INPUT DATA =>
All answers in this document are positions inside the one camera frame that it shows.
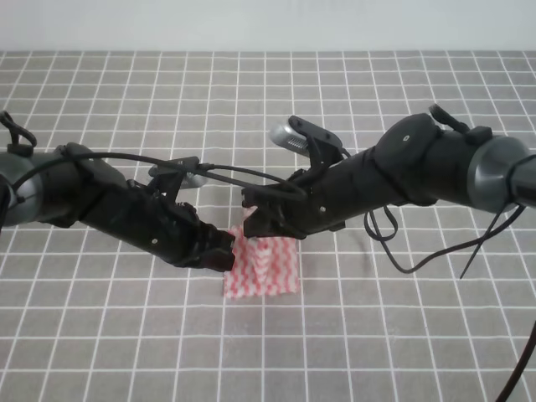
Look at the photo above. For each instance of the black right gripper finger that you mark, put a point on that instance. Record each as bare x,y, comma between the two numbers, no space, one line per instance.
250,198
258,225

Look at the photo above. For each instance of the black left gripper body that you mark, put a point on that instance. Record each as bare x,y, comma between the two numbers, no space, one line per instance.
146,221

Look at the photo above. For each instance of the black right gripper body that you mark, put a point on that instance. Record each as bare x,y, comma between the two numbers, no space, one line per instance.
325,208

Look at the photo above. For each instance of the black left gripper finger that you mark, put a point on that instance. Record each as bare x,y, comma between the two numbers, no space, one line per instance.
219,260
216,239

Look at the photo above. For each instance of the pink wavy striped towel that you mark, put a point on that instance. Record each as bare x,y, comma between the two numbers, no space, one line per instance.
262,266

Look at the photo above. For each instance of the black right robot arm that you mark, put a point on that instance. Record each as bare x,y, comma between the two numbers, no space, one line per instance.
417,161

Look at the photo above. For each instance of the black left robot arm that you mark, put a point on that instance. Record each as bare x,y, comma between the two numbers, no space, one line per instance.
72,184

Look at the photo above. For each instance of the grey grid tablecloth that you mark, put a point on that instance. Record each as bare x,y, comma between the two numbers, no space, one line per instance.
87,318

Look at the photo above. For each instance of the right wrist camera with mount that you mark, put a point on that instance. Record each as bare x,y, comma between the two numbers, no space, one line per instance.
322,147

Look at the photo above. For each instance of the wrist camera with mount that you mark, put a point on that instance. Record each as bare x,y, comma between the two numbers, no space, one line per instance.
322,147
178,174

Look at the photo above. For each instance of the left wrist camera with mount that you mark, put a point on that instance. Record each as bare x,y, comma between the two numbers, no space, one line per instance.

EXERCISE AIM => A word-for-word copy of the listing is needed. It must not include the pictures.

RESPONSE =>
All answers in this document are positions inside the one camera frame that it shows.
Look at the photo above. For each instance of the black right gripper finger that you mark, put a point on that instance. Record each as bare x,y, comma between the two numbers, no space, one line per instance.
250,198
258,225

Look at the photo above. For each instance of the black left gripper body that you mark, put a point on that instance. Record each as bare x,y, comma between the two numbers, no space, one line per instance.
146,221

Look at the photo above. For each instance of the black right gripper body that you mark, put a point on that instance. Record each as bare x,y, comma between the two numbers, no space, one line per instance.
325,208

Look at the photo above. For each instance of the black left gripper finger that you mark, put a point on that instance. Record each as bare x,y, comma between the two numbers, no space, one line per instance.
219,260
216,239

Look at the photo above. For each instance of the pink wavy striped towel that you mark, put a point on that instance. Record each as bare x,y, comma between the two numbers, no space, one line per instance.
262,266

Look at the photo above. For each instance of the black right robot arm that you mark, put a point on that instance. Record each as bare x,y, comma between the two numbers, no space, one line per instance.
417,161

Look at the photo above. For each instance of the black left robot arm that you mark, put a point on that instance. Record each as bare x,y, comma between the two numbers, no space, one line per instance.
72,184

Look at the photo above. For each instance of the grey grid tablecloth that you mark, put a point on that instance. Record each as bare x,y, comma between the two numbers, no space, one line per instance.
87,318

Look at the photo above. For each instance of the right wrist camera with mount that you mark, put a point on that instance. Record each as bare x,y, comma between the two numbers, no space, one line per instance.
322,147

Look at the photo above. For each instance of the wrist camera with mount that you mark, put a point on that instance. Record each as bare x,y, comma between the two numbers, no space, one line per instance.
322,147
178,174

Look at the photo above. For each instance of the left wrist camera with mount that you mark, put a point on that instance. Record each as bare x,y, comma between the two numbers, no space, one line per instance.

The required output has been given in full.